Somewhere below is a line with "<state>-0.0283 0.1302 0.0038" and, later, a line with "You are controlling"; repeat those two lines and all the lines between them, exactly as they are.

··· Extracted material ···

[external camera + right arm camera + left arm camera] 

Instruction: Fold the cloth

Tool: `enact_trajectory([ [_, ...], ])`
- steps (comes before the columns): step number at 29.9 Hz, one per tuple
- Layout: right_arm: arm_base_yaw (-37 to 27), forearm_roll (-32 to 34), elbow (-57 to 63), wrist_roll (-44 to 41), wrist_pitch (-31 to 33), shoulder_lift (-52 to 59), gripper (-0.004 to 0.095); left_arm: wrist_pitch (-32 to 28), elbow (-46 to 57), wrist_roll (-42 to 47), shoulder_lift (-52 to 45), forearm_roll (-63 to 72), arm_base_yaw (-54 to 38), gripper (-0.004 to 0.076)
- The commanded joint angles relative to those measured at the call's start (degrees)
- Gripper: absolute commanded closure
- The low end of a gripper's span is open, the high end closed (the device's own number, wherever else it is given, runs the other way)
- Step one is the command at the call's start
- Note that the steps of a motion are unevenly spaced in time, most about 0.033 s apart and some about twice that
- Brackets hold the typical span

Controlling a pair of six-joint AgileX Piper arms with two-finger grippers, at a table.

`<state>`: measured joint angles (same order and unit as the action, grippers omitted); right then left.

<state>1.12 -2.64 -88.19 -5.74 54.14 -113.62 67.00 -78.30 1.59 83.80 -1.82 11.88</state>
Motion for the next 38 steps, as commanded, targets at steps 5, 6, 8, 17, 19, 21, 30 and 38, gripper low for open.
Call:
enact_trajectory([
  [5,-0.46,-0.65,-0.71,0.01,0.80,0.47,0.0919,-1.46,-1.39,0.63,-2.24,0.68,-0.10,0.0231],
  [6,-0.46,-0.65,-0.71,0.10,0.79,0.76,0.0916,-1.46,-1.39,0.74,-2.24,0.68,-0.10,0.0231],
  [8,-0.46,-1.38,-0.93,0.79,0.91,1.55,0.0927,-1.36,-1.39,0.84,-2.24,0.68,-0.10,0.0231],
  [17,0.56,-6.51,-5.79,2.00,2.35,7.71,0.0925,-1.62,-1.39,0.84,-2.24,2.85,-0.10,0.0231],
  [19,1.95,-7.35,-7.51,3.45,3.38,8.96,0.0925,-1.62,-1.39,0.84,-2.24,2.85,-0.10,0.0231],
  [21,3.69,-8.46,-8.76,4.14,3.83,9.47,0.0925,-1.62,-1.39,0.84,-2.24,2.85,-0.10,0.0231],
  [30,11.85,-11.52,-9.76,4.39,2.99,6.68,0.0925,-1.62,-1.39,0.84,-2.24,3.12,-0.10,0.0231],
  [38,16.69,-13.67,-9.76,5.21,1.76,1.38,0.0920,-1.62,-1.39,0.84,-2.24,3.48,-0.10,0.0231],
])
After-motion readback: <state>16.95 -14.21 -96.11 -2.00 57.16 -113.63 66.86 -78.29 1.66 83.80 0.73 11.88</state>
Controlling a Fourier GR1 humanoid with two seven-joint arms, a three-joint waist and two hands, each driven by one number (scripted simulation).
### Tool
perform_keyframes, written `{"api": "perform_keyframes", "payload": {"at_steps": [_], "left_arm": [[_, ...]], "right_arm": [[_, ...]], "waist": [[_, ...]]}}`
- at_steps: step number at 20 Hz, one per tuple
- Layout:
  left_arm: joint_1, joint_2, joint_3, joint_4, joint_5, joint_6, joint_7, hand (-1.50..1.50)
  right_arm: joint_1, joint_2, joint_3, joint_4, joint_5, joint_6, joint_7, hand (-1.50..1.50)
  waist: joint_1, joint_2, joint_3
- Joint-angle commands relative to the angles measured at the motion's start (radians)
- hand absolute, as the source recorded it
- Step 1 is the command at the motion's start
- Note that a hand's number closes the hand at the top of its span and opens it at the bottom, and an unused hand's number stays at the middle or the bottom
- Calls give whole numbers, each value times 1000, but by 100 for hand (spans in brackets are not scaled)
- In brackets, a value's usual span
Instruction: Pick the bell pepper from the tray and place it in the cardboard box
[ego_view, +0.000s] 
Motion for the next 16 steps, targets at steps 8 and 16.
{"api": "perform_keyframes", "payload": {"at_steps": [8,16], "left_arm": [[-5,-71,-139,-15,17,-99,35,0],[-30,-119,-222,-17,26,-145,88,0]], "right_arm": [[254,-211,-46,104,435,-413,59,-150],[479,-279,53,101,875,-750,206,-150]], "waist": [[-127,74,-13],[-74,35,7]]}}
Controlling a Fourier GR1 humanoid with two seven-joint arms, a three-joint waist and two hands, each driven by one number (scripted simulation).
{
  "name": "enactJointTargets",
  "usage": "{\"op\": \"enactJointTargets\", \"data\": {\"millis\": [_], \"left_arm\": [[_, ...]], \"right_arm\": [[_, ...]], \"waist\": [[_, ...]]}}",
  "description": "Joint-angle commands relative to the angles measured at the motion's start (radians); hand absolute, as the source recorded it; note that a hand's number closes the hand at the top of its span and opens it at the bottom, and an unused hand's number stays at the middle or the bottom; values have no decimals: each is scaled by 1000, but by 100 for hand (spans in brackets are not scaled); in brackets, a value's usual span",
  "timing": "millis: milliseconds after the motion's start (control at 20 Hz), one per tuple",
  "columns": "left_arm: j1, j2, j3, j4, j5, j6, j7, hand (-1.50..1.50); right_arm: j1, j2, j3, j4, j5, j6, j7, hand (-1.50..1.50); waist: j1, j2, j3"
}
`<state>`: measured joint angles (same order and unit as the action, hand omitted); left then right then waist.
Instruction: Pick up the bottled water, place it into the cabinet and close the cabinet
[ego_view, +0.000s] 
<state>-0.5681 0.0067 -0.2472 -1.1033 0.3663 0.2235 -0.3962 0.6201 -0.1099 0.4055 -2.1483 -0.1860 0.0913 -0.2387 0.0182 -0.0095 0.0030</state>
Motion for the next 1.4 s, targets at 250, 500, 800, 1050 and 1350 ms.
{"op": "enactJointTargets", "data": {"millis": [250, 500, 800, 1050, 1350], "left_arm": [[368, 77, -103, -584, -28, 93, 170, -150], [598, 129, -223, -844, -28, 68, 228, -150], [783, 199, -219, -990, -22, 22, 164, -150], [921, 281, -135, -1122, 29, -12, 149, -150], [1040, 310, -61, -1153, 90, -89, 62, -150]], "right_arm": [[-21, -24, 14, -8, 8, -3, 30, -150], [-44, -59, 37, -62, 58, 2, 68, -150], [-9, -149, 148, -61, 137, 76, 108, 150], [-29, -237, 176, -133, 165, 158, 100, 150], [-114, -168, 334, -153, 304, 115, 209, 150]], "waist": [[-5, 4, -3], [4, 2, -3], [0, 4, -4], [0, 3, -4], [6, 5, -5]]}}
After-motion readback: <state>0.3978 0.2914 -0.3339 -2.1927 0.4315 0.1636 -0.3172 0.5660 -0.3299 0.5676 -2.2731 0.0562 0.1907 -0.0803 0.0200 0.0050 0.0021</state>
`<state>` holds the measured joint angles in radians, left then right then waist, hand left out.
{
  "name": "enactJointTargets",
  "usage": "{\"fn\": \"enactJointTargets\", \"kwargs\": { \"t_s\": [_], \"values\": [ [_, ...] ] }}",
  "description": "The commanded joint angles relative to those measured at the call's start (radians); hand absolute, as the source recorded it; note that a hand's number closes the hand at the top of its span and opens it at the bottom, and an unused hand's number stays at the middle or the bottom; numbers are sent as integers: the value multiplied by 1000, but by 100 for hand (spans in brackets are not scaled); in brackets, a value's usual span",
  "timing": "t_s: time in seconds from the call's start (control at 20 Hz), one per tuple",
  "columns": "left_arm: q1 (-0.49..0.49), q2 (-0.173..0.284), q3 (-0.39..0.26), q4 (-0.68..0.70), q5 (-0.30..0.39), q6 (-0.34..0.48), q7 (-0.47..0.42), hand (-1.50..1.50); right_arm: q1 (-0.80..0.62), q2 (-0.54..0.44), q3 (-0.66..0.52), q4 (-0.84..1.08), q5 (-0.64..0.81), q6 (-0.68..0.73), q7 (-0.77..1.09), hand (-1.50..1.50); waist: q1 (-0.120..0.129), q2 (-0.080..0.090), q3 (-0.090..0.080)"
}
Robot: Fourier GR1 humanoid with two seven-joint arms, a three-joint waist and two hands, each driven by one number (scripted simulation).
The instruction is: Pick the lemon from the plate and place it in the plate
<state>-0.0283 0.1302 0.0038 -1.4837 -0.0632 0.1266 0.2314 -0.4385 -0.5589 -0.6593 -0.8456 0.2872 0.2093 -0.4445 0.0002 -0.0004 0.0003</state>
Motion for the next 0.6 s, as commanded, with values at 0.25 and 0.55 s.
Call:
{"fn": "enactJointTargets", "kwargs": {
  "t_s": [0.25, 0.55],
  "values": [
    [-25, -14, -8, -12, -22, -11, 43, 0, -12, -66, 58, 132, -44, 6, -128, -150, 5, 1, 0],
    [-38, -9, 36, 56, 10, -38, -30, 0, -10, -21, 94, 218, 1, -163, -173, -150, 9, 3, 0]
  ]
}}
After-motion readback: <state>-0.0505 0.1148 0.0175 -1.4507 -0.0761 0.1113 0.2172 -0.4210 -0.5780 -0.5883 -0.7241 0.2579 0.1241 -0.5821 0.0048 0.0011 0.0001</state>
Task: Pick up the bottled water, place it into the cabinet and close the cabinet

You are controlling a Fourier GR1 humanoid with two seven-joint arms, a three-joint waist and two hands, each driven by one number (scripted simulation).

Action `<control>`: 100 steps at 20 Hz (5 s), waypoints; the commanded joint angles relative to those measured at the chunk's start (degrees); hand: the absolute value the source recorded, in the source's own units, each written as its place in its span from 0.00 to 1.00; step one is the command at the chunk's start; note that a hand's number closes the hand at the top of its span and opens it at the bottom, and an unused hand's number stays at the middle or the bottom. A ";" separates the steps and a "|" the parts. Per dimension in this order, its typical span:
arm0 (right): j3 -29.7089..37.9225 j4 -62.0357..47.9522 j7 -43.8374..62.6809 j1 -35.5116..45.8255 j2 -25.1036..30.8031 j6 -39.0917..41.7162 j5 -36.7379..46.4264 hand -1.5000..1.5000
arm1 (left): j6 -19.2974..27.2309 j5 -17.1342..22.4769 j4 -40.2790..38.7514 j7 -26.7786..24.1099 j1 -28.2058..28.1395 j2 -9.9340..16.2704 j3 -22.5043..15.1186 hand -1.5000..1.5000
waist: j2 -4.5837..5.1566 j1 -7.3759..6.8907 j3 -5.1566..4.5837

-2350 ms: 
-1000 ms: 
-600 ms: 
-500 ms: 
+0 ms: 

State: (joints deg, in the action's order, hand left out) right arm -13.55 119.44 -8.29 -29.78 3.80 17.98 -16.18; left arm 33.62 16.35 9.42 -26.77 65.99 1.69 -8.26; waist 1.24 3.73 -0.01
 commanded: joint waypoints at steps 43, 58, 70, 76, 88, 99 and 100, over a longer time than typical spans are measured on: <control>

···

Solution to the exercise -
<state>-0.0283 0.1302 0.0038 -1.4837 -0.0632 0.1266 0.2314 -0.4385 -0.5589 -0.6593 -0.8456 0.2872 0.2093 -0.4445 0.0002 -0.0004 0.0003</state>
Motion for the next 0.6 s, as commanded, with values at 0.25 and 0.55 s.
Call:
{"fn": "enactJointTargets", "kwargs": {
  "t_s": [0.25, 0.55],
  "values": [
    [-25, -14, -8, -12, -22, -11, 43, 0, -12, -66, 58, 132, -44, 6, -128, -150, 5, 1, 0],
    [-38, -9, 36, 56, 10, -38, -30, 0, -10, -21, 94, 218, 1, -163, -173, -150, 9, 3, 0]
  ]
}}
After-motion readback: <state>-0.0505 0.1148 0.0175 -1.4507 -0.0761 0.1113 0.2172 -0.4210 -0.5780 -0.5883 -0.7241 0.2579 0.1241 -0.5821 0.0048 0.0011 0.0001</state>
Task: Pick up the bottled water, place it into the cabinet and close the cabinet

You are controlling a Fourier GR1 humanoid with two seven-joint arms, a three-joint waist and two hands, each driven by one number (scripted simulation).

The answer to this exercise has been fully stated.